Schools, particularly in rural areas that shut down because of violence, are gradually reopening, according to Adolph Lele Lafrique, governor of the Northwest, one of the troubled regions, without giving further details.
“We are seeing students coming back to school in their numbers, schools are also gradually reopening. The situation is generally improving,” Lafrique told reporters after visiting some schools in the region.
“We want to believe that this year will be a normal year for schools. The security of the children is guaranteed. We are pleased with the number of children coming to school,” said Bernard Okalia Bilai, governor of South-west region.

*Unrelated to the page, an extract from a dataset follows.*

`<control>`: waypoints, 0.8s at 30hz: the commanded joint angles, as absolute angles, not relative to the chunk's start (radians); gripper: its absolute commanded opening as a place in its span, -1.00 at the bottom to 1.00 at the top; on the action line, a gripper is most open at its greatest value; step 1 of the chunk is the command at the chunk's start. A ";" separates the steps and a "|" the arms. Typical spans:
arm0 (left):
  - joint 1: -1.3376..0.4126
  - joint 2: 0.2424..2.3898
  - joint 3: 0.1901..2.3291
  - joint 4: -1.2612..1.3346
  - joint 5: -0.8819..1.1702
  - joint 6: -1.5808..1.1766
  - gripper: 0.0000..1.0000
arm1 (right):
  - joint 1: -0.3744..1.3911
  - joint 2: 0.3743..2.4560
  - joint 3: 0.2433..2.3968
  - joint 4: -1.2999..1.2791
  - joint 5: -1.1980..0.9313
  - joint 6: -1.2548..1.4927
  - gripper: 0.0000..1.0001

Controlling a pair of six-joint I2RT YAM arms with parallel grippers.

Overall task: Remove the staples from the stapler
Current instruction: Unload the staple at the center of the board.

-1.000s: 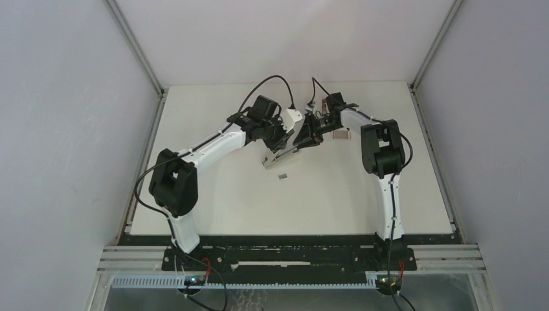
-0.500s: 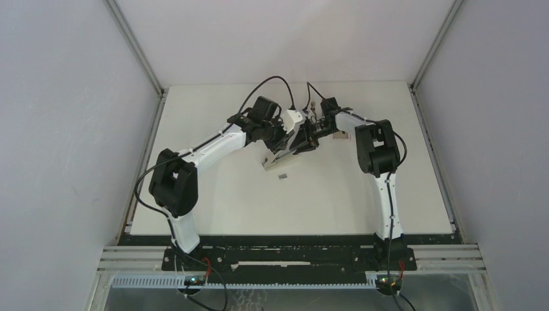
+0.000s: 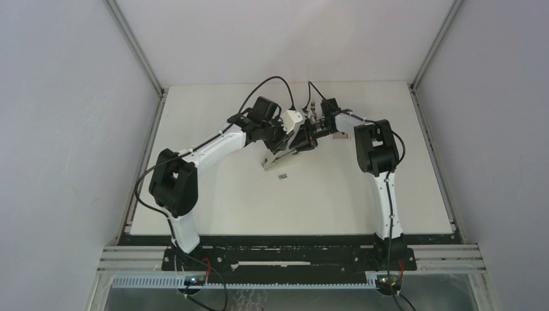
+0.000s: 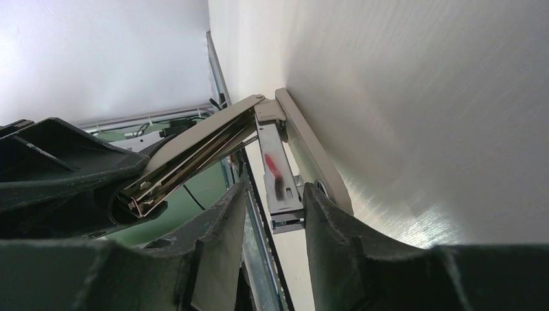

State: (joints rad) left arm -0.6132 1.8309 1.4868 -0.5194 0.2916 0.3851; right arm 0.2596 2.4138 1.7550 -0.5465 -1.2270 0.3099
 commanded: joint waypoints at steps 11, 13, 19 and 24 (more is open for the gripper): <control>-0.620 1.790 1.463 -0.500 0.315 0.384 -1.00 | 0.291 2.425 1.764 -0.526 -1.266 0.303 -0.31; -0.620 1.790 1.462 -0.499 0.312 0.384 -1.00 | 0.291 2.426 1.764 -0.534 -1.264 0.297 -0.32; -0.620 1.790 1.459 -0.496 0.307 0.383 -1.00 | 0.291 2.428 1.763 -0.546 -1.266 0.283 -0.32; -0.620 1.792 1.458 -0.492 0.300 0.383 -1.00 | 0.291 2.425 1.758 -0.550 -1.265 0.278 -0.40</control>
State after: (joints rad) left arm -0.6132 1.8309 1.4864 -0.5201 0.2913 0.3851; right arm 0.2840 2.4260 1.7550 -0.5465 -1.2366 0.3008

Separatists enforced a school boycott in the troubled regions since 2016 to protest against what they described as educational injustices against English-speakers.
The four-year school boycott has left more than 800,000 children out of school, according to UNICEF, also known as the UN Children’s Fund.
Last week, two key separatist leaders, for the first time in four years, called for school reopening in the regions, stressing that school boycott “is no longer a weapon” for the struggle for independence.
In 2017, separatist fighters began clashing with government forces in a bid to establish an independent nation they call “Ambazonia” in the two Anglophone regions of largely French-speaking Cameroon.
The new school year in Cameroon started on Monday.